Suzuki’s newfound approach to technology has the Japanese manufacturer adding a new 1,000cc naked bike to its GSX family. With ABS, advanced traction control, a cast aluminum frame and swingarm, the 2016 GSX-S1000 ABS has racing written all over it.

Styling is unquestionably part of the allure of a standard sport bike, so Suzuki departed from the exuberant Hayabusa and B-King to create a sleek, modern design that centres on a superbly sculpted frame and tastefully exposed engine. The gold anodized fork and superbike-style swingarm really enhance the sporty looks of the GSX-S1000 ABS. Premium fit and finish is icing on the cake.

A neat, straightforward layout

A clean instrument panel with large, ergonomic controls and a wide display sit atop a stylish, matte-black aluminum Renthal Fatbar handlebar. Besides the usual info, you get gear position, coolant and ambient temperatures, driving range, average fuel consumption, instantaneous fuel consumption, traction control mode, and a clock.

The riding position feels natural, with the upper body leaning slightly toward the handlebar, and the legs more relaxed than on a supersport bike. While the rider’s seat provides adequate comfort, the rear pillion is hard and almost as high as that of a superbike. Luckily, the passenger footrests are positioned in a way that significantly reduces knee bend.

The heart of a superbike
Derived from the 2005-2008 GSX-R1000, the engine really sets the tone from the get-go. Its deep rumble is akin to a superbike and amplified by a mid-muffler design. Sporty riders will appreciate such clever exhaust tuning while the neighbours won’t complain about the GSX-S1000 ABS making too much noise.

The 4-cylinder powerplant is pretty flexible and delivers strong acceleration from ultra-low revs. It’s easy to exploit thanks to a smooth and precise transmission, and it feels almost as powerful as the GSX-R1000 despite lacking a number of ponies. Rip the throttle wide open in the first three gears, and the front wheel will easily take off – just keep an eye on the speedometer, though.
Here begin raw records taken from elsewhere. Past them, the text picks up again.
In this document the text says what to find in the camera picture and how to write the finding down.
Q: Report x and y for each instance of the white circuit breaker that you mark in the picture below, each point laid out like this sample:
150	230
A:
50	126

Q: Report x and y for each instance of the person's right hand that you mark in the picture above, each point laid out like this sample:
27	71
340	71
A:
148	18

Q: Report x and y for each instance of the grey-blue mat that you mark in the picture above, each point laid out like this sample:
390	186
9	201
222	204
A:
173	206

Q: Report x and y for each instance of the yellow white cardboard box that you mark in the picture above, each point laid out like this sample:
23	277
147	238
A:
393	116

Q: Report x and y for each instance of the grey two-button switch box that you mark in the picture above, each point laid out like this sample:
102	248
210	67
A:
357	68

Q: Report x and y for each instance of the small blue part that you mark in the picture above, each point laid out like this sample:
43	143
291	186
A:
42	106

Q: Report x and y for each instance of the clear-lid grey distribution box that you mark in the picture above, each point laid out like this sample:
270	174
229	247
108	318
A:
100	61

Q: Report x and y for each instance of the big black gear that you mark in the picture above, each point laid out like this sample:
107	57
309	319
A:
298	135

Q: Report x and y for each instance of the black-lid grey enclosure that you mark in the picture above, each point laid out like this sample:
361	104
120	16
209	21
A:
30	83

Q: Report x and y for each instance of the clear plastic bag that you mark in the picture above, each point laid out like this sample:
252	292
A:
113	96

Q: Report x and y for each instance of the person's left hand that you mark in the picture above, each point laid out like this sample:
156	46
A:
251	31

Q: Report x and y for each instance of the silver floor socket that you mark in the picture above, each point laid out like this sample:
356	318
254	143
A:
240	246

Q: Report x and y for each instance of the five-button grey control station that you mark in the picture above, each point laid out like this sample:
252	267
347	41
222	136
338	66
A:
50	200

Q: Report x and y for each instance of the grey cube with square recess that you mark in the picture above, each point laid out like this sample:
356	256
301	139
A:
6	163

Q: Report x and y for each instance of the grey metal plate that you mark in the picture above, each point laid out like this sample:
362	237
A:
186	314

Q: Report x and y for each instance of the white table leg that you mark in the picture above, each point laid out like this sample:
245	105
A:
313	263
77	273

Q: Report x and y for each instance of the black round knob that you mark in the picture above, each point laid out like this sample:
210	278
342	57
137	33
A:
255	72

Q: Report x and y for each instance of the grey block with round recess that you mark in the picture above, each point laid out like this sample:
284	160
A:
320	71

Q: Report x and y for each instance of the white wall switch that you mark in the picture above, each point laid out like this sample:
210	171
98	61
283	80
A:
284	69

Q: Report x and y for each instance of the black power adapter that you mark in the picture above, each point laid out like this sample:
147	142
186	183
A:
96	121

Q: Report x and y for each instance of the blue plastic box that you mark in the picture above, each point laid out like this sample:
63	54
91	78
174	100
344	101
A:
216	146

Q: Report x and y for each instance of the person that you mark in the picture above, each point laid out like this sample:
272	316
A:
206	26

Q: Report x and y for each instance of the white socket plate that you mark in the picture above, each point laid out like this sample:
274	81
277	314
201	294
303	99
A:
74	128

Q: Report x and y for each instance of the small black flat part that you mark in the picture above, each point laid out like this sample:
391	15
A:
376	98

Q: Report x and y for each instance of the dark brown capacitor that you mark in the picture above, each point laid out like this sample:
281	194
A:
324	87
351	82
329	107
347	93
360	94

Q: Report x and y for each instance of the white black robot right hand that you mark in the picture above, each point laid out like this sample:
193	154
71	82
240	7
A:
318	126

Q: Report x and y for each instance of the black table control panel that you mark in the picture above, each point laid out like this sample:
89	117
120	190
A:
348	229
The mad rush starts at 4,000 rpm, intensifies at around 7,000 rpm, and keeps going all the way to redline at 11,600 rpm. In fourth gear, the bike regains stability as it approaches 200 km/h on a track. I don’t understand why some European journalists criticized the injection system for a lack of precision, because my tester had absolutely no issues in that department. Power delivery was so smooth and fluid I might as well use the word “perfect.”

A fire-breathing monster with a solid backbone
Power seems to be excessive at first, especially when riding around town, but I quickly found out how friendly this revised engine can be on a daily basis. Whether in the city or on the highway, the 2016 Suzuki GSX-S1000 ABS mocks traffic without having to hold the gears. Stability and handling are quite good, as well. On the other hand, in typical naked-bike fashion, protection against the elements is very limited.

In order to get a better appreciation of this Japanese beast, a twisty byroad is the way to go. Blessed with a modern and competent chassis, it displays superb agility when attacking corners and even shows a bit of a wild side as you accelerate out of them. Pure bliss!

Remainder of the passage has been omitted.